The European markets woke up to the viscera of the US and Asian sessions, and it was not a pretty sight.
With the Dow Jones dropping a record-breaking 1100 points last night, and the Nikkei following suit with its own 4.7% plunge, there wasn’t exactly much hope for the European open. The FTSE immediately dived 175 points after the bell, sending the UK index back below 7200 to its worst price since April last year.
The DAX, meanwhile, shed another 300 points, leaving it the wrong side of 12400, with the CAC down 2.2%. And all this is before the US open – though it’s early days yet, the prospect of a further 300 point drop from the Dow Jones, a move that would take the index under 24000, is only going to become more of a problem as lunchtime approaches.
The forex boards were slightly calmer this Tuesday. Yet even then the pound still fell 0.2% against the dollar, with cable now stuck below $1.40, and 0.4% against the euro, taking it to a fresh 3 week nadir against the single currency.

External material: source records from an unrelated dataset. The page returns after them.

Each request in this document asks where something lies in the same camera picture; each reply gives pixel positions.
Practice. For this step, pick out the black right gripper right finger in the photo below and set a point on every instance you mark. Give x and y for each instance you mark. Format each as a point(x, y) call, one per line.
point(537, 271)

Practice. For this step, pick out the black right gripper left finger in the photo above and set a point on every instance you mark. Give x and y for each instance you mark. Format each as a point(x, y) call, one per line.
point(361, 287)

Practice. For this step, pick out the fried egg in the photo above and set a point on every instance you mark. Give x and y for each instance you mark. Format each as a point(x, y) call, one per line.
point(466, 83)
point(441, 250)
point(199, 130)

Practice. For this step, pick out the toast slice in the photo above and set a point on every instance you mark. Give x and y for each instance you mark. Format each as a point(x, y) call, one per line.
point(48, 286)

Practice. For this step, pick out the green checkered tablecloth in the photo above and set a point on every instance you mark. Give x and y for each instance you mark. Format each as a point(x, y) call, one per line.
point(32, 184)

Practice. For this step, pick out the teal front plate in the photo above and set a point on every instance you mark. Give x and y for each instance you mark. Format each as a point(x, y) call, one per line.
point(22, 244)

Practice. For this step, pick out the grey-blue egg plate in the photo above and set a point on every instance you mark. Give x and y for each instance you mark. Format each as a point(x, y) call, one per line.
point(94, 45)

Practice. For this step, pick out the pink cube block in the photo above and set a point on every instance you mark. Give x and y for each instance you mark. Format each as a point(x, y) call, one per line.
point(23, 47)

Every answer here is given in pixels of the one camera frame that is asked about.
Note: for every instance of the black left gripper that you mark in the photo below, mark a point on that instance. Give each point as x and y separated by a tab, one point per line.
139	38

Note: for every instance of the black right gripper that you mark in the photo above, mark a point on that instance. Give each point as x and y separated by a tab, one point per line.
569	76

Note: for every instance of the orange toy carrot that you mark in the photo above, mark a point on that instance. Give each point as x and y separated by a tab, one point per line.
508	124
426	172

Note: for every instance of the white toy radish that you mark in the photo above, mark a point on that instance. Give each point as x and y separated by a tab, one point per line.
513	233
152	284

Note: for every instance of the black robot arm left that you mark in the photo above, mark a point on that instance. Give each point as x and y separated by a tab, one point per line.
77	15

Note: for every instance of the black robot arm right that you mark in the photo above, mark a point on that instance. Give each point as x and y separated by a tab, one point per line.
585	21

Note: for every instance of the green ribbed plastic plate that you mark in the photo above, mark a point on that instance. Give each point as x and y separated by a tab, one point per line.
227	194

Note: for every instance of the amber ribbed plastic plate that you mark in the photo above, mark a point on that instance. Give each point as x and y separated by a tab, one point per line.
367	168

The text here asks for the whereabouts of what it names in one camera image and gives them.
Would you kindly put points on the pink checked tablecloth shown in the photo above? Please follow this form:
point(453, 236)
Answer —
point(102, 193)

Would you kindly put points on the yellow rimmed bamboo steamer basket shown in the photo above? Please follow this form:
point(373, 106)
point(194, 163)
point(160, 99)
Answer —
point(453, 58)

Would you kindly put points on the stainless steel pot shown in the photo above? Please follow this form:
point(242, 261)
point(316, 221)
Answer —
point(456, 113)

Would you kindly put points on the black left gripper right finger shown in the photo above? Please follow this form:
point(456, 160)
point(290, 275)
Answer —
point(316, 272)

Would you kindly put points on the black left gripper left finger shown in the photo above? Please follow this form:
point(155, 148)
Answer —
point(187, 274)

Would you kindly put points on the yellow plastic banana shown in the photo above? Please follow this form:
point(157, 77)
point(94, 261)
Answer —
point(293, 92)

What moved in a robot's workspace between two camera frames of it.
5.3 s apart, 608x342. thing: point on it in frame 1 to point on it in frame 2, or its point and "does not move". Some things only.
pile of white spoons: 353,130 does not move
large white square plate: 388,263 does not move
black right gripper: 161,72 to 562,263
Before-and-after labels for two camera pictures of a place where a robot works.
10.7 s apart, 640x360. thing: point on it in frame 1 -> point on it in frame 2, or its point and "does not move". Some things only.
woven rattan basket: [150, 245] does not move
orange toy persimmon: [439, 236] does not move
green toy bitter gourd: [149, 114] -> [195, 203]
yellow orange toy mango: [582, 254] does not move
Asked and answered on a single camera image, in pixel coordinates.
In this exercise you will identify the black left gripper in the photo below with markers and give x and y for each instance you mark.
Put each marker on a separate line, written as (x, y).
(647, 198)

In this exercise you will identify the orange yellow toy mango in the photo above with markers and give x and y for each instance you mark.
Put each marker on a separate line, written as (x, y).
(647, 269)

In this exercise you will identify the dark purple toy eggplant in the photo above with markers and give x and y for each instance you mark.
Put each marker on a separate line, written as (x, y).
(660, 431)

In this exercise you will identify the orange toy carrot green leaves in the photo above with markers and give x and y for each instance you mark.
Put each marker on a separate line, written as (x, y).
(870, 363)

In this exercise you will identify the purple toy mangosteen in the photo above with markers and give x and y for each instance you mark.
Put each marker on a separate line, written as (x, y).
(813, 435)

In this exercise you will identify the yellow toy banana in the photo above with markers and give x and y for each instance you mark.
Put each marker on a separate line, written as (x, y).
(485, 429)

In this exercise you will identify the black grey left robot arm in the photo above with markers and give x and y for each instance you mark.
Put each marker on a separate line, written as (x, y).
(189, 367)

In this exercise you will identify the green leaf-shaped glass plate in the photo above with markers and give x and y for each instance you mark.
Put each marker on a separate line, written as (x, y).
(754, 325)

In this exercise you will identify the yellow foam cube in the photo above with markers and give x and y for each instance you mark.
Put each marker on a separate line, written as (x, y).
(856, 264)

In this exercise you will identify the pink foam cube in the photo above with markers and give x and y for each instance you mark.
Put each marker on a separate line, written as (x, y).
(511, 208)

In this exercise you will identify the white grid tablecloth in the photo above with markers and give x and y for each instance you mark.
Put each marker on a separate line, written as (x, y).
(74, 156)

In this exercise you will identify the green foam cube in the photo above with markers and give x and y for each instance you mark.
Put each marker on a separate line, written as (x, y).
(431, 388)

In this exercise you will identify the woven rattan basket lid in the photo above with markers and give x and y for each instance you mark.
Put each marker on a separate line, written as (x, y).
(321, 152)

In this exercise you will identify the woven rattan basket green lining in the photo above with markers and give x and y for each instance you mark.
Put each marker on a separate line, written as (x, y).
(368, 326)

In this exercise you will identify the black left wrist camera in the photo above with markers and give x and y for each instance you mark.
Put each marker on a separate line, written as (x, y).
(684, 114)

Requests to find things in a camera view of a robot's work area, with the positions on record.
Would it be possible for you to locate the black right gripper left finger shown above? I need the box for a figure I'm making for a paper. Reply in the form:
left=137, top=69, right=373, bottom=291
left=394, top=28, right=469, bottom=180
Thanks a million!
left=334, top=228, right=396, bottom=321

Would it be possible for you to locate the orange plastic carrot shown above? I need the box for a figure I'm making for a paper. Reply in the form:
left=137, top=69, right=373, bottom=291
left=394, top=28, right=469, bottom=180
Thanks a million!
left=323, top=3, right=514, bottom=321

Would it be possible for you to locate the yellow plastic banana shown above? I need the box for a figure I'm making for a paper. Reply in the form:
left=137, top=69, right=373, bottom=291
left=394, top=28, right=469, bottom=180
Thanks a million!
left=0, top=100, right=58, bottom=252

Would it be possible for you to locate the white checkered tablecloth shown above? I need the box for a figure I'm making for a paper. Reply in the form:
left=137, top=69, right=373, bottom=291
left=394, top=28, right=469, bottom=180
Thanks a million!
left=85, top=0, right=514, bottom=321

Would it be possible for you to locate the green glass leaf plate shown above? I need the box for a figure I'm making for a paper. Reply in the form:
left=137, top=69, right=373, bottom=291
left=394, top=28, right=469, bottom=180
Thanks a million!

Seemingly the only hope for the markets at the moment is that investors suddenly decide that the sell-off has been a bit overdone – though in a way it is fitting, matching the astonishing, record-breaking recent rise of the global indices with an equally astounding, heart-stopping drop. Admittedly the Bank of England could go some way to allaying investors’ fears of rising interest rates on Thursday, if Mark Carney issues a more dovish statement than forecast.
And what of Bitcoin? Well, the troubled cryptocurrency has been done no favours by the nose-dive in wider sentiment. Combine that with the myriad regulatory and public image issues facing Bitcoin and it fell a further 11% this Tuesday, taking it all the way back under $6200 per coin.